问题
All,
this is my code
//declare string pointer
BSTR markup;
//initialize markup to some well formed XML <-
//declare and initialize XML Document
MSXML2::IXMLDOMDocument2Ptr pXMLDoc;
HRESULT hr;
hr = pXMLDoc.CreateInstance(__uuidof(MSXML2::DOMDocument40));
pXMLDoc->async = VARIANT_FALSE;
pXMLDoc->validateOnParse = VARIANT_TRUE;
pXMLDoc->preserveWhiteSpace = VARIANT_TRUE;
//load markup into XML document
vtBoolResult = pXMLDoc->loadXML(markup);
//do some changes to the XML file<-
//get back string from XML doc
markup = pXMLDoc->Getxml(); //<-- this retrieves RUBBISH
At this point my string is mangled (just a few chinese characters at the start then rubbish) . Looks like an encoding issue.
I also tried the following:
_bstr_t superMarkup = _bstr_t(markup);
//did my stuff
superMarkup = pXMLDoc->Getxml();
markup = superMarkup;
but still I am getting the same result.
Even if I call GetXML() without changing anything in the xml document I still get rubbish.
At this point if I try to assign the mangled pointer to another pointer it will trow an error:
Attempted to restore write protected memory. this is often an indication that other memory is corrupted.
Any suggestion?
EDIT1:
I found out this is happening in relation to the size of the XML string.

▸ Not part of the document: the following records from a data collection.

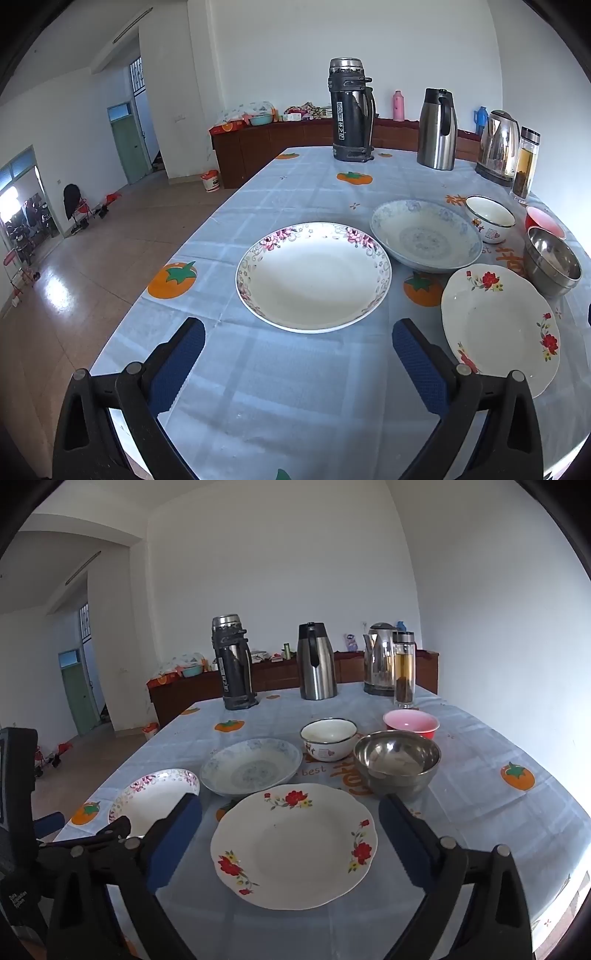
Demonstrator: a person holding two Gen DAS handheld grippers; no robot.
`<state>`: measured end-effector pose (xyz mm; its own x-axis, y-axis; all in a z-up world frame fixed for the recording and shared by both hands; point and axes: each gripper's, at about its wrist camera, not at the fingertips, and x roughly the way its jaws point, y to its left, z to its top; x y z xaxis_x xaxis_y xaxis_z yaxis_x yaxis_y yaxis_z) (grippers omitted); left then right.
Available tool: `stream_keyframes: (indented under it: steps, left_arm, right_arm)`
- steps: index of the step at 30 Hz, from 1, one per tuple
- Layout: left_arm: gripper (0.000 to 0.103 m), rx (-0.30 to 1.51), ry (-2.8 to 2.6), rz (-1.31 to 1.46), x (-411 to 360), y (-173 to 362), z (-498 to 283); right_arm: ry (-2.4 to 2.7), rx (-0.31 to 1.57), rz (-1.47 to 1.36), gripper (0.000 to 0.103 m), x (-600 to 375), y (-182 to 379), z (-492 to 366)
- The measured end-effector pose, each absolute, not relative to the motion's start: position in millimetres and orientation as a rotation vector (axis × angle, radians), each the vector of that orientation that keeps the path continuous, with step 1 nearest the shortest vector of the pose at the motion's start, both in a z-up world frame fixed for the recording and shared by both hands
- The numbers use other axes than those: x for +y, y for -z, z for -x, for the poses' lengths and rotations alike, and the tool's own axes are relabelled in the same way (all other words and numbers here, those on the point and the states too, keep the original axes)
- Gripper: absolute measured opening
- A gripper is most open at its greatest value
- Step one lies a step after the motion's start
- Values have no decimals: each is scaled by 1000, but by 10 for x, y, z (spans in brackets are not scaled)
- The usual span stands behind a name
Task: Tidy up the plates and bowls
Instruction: 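Move the left gripper toward the pink-floral white plate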
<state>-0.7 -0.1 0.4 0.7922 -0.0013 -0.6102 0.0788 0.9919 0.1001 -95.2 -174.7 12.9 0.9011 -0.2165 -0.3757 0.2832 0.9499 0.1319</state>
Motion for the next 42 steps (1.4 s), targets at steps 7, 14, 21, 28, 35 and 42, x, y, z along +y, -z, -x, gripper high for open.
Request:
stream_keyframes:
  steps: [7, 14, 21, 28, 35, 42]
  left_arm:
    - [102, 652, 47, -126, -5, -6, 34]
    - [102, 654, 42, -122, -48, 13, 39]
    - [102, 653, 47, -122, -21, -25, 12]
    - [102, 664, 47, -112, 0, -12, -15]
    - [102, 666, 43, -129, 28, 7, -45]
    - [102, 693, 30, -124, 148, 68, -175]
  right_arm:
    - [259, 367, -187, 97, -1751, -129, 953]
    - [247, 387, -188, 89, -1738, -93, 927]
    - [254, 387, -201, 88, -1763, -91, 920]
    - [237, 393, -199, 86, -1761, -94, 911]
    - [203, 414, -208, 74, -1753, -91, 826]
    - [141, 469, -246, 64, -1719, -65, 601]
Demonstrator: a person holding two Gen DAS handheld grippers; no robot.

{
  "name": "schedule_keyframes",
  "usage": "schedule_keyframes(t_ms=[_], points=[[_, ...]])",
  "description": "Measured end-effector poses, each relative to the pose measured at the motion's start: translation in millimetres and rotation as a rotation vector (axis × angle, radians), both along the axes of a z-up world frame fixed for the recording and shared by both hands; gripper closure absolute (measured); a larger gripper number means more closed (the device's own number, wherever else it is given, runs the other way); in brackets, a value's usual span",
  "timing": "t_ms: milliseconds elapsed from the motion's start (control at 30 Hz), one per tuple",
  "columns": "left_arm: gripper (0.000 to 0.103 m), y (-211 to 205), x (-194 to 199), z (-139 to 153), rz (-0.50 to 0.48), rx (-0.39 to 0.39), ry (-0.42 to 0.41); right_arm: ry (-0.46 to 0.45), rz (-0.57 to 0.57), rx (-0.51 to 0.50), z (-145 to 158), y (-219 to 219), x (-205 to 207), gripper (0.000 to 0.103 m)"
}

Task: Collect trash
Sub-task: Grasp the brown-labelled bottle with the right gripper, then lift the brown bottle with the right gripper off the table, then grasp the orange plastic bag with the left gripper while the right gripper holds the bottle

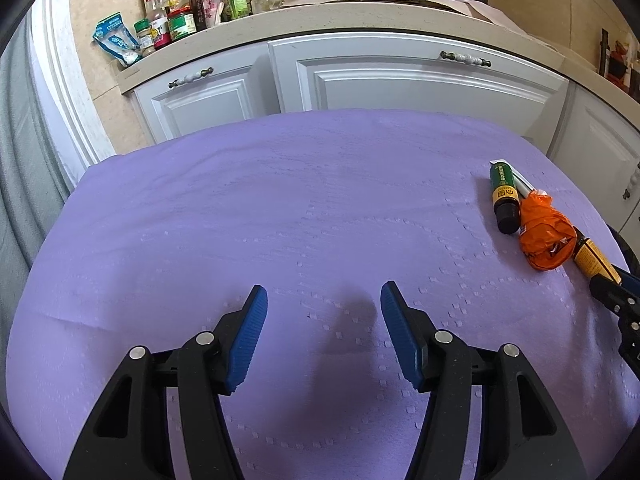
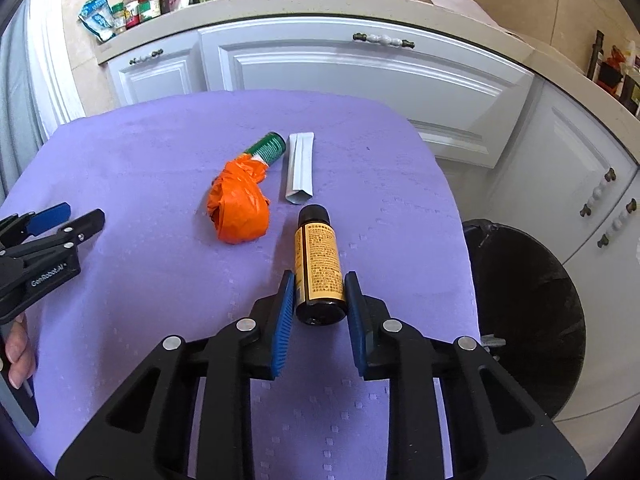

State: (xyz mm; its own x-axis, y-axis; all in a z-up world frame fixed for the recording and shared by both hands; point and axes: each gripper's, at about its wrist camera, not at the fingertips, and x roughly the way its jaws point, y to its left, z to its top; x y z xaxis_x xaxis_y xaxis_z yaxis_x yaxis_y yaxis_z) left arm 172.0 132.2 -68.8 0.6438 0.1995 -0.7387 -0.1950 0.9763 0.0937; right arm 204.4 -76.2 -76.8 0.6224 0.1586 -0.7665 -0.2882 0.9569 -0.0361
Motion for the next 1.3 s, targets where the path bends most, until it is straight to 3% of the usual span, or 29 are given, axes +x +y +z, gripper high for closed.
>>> schedule_keyframes(t_ms=[600, 1300], points=[[0.045, 4.6, 0.6, -2.5, 0.006, -0.015, 0.005, 0.017, 0.005, -0.034, -4.3, 7.5, 7.1, 0.080], [0.045, -9.7, -1.3, 4.9, -0.037, -0.004, -0.009, -0.071, -0.099, -0.014, 16.7, -21.7, 3.1, 0.080]])
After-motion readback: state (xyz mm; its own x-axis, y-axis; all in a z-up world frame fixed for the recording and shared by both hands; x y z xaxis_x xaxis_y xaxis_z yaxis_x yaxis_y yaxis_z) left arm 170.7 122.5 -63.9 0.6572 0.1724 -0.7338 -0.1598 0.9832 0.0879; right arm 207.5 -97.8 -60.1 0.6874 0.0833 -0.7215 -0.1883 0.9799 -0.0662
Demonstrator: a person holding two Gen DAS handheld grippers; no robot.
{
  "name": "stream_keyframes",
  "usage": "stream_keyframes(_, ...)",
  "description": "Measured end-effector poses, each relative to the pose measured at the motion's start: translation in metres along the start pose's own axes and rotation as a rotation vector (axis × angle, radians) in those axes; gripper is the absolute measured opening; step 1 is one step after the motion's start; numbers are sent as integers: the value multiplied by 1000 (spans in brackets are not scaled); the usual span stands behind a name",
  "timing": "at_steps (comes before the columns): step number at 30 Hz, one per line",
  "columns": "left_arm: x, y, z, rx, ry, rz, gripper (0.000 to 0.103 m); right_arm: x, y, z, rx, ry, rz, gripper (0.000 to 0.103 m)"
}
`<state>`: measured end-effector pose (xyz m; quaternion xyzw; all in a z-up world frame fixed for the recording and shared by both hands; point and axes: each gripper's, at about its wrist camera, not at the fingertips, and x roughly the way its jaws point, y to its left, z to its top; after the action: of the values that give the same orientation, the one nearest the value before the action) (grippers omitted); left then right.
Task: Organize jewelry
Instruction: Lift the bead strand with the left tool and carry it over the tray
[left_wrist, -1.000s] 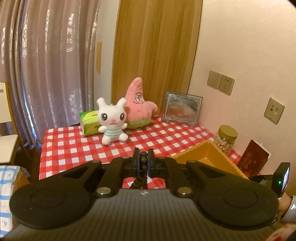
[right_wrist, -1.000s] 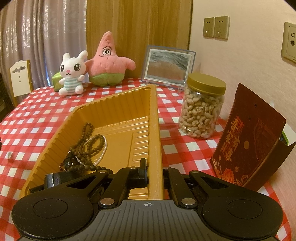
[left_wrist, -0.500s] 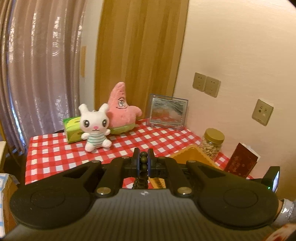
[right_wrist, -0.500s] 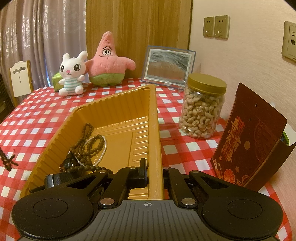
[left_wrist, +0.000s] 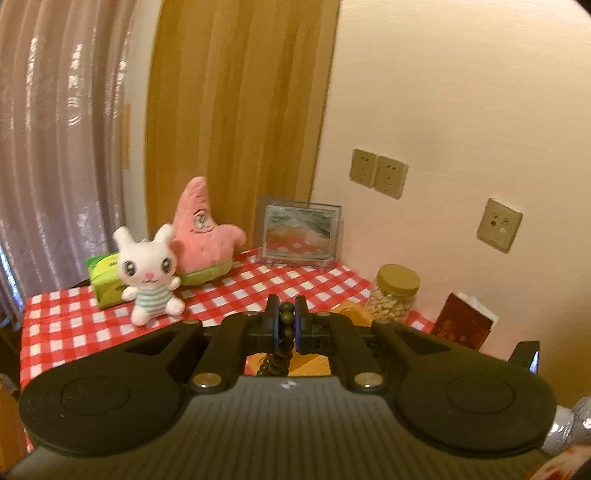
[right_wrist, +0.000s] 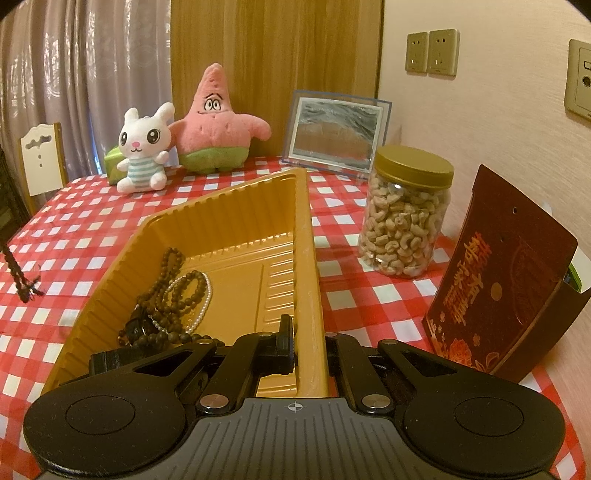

If it happens on a given XML string and I reduce the size (keeping the same schema) it will work fine. Looks like MSXML2::DOMDocument40 has a limitation on size? In detail it happens if I have more than 16407 characters. I have one more GetXML will retrieve RUBBISH - if it's <= 16407 everything works fine.
EDIT2:
Roddy was right - I was missing that _bstr_t
is a class ...
Rings any bell?
Cheers
回答1:
Try replacing
BSTR Markup;
with
bstr_t Markup;
BSTR is pretty much a dumb pointer, and I think that the return result of GetXML() is being converted to a temporary which is then destroyed by the time you get to see it. bstr_t wraps that with some smart-pointer goodness...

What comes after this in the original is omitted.